◆ **WHAT IS NEEDED**
Using the material below, return exactly the lines between the one holding "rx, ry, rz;" and the one holding "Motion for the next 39", inclusive, and no others.

###

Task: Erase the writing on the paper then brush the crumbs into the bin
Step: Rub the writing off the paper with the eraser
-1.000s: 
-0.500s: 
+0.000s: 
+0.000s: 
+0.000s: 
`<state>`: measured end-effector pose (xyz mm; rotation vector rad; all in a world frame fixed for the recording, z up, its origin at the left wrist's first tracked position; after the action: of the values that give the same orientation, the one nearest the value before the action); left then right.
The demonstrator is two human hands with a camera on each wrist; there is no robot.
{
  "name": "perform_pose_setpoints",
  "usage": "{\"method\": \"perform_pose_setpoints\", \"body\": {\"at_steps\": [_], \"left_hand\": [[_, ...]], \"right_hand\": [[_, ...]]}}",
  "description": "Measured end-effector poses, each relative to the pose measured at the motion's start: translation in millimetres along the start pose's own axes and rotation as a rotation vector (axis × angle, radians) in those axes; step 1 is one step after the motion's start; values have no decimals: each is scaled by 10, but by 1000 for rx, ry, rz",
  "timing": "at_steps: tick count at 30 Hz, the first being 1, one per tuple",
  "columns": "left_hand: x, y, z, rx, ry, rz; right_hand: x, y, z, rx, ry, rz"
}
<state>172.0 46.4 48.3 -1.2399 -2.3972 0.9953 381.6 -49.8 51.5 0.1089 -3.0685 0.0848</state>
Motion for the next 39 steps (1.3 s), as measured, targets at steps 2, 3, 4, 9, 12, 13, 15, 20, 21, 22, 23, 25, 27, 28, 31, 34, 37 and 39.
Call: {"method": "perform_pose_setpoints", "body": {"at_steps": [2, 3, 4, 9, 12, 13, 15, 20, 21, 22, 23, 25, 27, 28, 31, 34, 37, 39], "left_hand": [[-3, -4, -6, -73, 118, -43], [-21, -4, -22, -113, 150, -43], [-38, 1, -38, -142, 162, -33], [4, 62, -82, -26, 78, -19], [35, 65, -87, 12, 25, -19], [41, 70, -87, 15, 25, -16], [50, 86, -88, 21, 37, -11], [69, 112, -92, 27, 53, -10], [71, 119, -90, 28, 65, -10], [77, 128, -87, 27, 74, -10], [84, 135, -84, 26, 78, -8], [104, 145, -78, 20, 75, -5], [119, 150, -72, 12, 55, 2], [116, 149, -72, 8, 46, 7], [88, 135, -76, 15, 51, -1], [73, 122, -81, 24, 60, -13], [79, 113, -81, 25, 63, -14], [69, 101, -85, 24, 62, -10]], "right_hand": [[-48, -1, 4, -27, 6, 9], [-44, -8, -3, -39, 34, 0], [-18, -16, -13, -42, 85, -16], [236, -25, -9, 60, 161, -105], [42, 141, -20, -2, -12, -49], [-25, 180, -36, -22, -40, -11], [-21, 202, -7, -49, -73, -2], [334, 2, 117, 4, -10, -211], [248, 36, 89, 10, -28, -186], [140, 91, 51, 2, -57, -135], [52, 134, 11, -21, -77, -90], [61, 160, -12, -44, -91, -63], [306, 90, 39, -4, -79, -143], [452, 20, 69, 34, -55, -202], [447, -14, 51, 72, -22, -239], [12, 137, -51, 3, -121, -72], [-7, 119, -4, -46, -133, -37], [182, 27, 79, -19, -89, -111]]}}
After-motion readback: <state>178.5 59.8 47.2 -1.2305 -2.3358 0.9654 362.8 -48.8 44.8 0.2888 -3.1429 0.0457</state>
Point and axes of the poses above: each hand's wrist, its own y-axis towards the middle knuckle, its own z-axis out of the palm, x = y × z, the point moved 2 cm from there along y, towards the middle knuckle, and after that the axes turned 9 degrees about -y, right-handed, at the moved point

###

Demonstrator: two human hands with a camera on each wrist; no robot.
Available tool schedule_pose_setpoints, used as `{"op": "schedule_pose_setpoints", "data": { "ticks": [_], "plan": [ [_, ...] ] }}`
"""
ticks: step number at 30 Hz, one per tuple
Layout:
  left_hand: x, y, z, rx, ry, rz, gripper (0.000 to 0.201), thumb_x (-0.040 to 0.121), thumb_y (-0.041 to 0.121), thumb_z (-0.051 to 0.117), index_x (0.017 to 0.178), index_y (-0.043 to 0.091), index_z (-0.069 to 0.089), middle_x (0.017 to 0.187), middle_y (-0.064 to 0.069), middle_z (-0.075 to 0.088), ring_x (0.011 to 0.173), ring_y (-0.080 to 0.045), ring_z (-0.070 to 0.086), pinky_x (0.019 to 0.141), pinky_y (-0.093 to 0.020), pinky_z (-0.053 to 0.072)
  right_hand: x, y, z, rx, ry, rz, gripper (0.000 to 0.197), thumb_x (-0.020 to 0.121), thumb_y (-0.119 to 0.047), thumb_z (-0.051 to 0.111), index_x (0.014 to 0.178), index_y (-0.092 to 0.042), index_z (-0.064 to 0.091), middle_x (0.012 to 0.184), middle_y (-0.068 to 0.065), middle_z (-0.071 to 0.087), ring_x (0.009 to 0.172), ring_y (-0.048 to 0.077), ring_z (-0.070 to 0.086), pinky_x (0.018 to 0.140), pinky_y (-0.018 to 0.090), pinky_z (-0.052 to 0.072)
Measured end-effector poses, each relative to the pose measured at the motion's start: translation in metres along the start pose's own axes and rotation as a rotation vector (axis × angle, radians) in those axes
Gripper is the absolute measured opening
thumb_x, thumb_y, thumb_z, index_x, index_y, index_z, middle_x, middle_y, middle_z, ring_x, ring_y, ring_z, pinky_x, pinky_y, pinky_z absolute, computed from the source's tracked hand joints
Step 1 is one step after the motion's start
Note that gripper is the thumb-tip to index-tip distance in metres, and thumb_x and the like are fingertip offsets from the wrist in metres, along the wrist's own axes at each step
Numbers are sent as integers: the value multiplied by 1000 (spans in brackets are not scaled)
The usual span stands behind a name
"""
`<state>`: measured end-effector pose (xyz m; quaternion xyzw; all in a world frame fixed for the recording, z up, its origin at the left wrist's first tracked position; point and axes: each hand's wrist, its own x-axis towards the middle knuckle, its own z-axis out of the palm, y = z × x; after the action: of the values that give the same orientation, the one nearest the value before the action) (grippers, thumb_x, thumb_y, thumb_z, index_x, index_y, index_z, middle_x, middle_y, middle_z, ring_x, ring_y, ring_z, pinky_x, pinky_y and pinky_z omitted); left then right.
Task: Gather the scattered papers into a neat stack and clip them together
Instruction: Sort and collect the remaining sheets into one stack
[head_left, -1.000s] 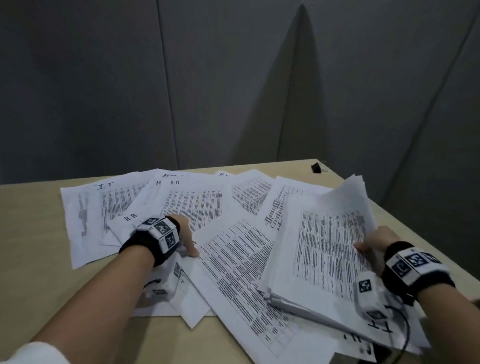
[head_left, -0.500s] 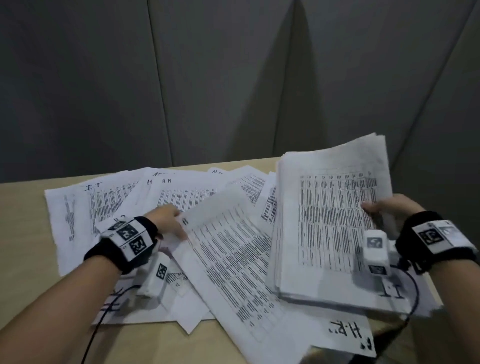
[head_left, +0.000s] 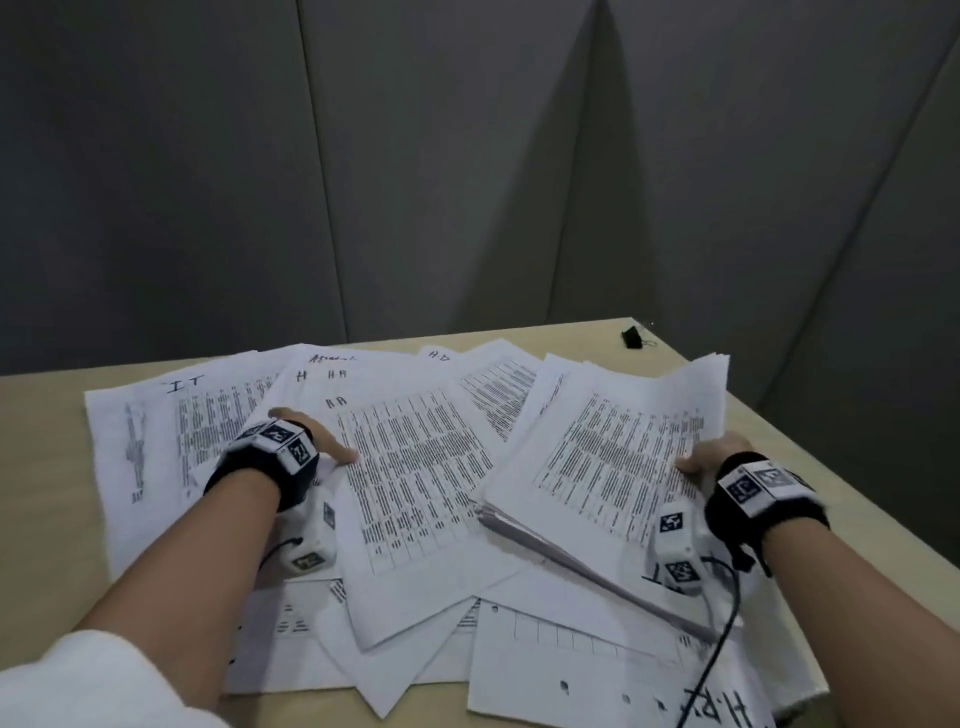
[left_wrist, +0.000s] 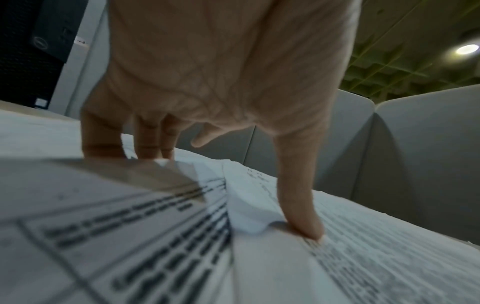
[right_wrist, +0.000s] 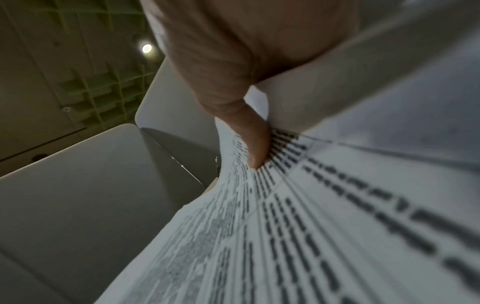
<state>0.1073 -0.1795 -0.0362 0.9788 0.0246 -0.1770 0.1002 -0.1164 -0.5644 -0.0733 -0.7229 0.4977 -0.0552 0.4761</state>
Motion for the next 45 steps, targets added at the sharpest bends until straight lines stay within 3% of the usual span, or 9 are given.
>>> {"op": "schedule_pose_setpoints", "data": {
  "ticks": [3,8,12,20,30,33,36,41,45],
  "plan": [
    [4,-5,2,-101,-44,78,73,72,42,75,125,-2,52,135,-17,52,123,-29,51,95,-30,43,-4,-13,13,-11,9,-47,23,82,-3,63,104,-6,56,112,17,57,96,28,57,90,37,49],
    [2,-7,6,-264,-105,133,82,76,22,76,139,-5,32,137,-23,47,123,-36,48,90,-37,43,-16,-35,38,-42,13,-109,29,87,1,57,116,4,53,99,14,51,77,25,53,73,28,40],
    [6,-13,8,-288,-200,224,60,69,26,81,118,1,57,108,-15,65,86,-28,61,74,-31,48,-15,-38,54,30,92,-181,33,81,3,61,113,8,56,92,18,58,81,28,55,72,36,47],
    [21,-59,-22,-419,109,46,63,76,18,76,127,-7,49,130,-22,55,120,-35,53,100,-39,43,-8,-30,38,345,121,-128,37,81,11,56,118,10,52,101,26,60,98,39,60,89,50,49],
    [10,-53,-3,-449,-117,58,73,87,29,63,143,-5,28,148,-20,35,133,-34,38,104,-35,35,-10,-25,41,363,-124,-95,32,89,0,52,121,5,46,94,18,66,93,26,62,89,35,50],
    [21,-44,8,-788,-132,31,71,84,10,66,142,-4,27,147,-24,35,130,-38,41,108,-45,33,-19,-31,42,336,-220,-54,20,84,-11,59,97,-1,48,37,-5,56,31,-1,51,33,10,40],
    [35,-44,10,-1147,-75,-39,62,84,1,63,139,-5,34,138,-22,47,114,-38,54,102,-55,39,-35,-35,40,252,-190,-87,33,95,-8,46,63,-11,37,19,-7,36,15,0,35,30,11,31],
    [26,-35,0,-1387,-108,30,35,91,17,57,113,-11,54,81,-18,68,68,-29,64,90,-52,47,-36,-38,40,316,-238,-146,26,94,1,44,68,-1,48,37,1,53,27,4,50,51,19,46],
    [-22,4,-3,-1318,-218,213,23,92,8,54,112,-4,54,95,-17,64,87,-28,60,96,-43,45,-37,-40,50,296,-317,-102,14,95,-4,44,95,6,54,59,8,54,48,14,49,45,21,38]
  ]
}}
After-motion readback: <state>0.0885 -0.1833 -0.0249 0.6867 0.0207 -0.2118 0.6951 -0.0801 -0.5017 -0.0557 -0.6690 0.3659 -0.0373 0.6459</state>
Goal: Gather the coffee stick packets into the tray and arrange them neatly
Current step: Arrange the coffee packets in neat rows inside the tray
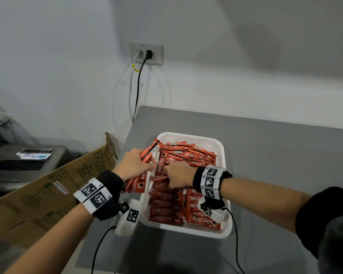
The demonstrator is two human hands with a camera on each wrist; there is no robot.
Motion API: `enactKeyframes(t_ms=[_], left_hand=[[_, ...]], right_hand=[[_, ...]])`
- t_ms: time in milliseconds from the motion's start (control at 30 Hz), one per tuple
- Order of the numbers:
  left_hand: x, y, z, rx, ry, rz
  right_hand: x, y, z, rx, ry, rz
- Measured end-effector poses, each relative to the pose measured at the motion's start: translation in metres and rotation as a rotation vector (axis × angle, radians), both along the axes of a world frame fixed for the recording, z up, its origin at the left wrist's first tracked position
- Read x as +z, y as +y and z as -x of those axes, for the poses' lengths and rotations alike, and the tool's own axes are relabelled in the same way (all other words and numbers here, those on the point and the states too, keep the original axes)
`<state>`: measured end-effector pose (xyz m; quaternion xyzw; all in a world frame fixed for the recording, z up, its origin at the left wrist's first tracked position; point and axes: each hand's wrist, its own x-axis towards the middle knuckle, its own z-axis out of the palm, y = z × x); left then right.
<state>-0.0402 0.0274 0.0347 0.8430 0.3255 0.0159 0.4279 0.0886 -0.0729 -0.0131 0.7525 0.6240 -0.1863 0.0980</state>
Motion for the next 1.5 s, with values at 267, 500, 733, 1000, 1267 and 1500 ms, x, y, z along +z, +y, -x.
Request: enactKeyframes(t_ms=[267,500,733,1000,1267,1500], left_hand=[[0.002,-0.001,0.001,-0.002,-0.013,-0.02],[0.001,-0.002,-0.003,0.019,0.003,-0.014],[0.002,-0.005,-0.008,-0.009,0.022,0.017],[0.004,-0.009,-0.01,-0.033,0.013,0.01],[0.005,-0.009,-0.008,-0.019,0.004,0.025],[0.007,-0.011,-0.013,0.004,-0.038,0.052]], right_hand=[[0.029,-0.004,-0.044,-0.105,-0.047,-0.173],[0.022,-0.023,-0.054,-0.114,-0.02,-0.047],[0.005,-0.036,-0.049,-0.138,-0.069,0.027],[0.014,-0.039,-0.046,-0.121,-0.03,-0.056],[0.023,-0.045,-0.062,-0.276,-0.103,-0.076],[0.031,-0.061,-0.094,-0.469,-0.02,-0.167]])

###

◆ **EXERCISE RESPONSE**
  "columns": "left_hand: x, y, z, rx, ry, rz; right_hand: x, y, z, rx, ry, rz"
}
<state>172.0 46.4 48.3 -1.2399 -2.3972 0.9953 381.6 -49.8 51.5 0.1089 -3.0685 0.0848</state>
Motion for the next 39 steps (1.3 s), as measured, targets at steps 2, 3, 4, 9, 12, 13, 15, 20, 21, 22, 23, 25, 27, 28, 31, 34, 37 and 39.

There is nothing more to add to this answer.